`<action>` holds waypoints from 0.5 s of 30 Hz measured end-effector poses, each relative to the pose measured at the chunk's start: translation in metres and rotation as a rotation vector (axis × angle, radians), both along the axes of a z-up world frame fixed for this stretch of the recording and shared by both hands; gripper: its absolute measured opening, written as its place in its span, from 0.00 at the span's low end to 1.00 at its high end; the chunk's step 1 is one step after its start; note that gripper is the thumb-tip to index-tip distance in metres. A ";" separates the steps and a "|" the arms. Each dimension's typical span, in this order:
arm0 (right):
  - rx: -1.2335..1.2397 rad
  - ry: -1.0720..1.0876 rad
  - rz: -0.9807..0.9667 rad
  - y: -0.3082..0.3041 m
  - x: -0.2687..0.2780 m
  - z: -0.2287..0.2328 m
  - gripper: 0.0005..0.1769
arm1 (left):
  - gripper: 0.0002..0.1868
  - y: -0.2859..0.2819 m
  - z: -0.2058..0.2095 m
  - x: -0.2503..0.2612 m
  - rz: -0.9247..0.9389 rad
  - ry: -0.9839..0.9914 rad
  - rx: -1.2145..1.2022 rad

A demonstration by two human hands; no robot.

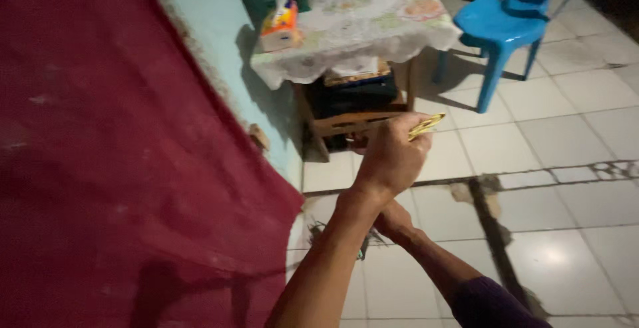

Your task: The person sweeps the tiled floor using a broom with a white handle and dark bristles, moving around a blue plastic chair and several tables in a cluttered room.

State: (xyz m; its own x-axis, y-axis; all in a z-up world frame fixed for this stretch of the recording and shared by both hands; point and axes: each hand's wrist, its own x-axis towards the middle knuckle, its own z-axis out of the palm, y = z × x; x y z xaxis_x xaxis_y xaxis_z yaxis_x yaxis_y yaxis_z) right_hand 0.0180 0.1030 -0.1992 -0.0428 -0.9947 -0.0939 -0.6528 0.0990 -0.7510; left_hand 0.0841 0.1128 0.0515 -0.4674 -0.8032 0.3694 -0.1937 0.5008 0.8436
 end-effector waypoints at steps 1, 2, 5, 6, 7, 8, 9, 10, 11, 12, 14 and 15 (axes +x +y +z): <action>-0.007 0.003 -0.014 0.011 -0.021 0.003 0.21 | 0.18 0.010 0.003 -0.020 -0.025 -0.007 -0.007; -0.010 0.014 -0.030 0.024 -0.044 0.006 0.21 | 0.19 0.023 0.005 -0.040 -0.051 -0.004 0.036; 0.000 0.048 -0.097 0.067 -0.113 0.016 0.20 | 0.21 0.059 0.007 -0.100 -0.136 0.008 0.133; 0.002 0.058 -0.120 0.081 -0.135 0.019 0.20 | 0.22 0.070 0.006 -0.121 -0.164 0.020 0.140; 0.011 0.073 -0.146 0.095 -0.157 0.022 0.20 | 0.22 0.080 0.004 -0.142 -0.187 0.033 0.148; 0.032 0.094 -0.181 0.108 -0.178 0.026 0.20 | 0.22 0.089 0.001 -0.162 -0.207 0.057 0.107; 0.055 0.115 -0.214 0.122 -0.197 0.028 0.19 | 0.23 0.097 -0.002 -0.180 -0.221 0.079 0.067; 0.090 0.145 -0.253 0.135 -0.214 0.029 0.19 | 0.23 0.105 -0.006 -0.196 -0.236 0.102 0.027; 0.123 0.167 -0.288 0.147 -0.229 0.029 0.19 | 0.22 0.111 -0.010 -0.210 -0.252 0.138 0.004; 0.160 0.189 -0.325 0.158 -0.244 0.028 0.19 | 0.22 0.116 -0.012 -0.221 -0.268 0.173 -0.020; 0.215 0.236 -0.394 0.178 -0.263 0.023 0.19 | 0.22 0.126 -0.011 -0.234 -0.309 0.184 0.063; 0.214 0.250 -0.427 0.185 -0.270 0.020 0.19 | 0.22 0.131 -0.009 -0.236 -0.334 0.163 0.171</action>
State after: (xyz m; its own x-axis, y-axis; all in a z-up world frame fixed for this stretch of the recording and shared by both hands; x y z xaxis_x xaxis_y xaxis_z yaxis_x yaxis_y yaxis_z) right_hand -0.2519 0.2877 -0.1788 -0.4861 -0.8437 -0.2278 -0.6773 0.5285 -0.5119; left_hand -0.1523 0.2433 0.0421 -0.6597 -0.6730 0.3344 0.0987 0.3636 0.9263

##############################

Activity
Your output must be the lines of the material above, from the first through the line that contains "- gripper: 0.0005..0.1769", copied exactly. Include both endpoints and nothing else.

Response to the exercise
`<action>` holds waypoints from 0.5 s of 30 Hz measured end-effector poses, each relative to the pose measured at the chunk's start: translation in metres and rotation as a rotation vector (axis × angle, radians), both along the axes of a z-up world frame fixed for this stretch of the recording and shared by both hands; gripper: its absolute measured opening, written as its place in its span, from 0.00 at the span's low end to 1.00 at its high end; the chunk's step 1 is one step after its start; note that gripper is the thumb-tip to index-tip distance in metres. A ";" separates the steps and a "|" the arms. Each dimension's typical span, in this order:
arm0 (right):
  - rx: -1.2335..1.2397 rad
  - ry: -1.0720..1.0876 rad
  - rz: -0.9807..0.9667 rad
  - y: -0.3082..0.3041 m
  - x: -0.2687..0.2780 m
  - z: -0.2287..0.2328 m
  - gripper: 0.0005..0.1769

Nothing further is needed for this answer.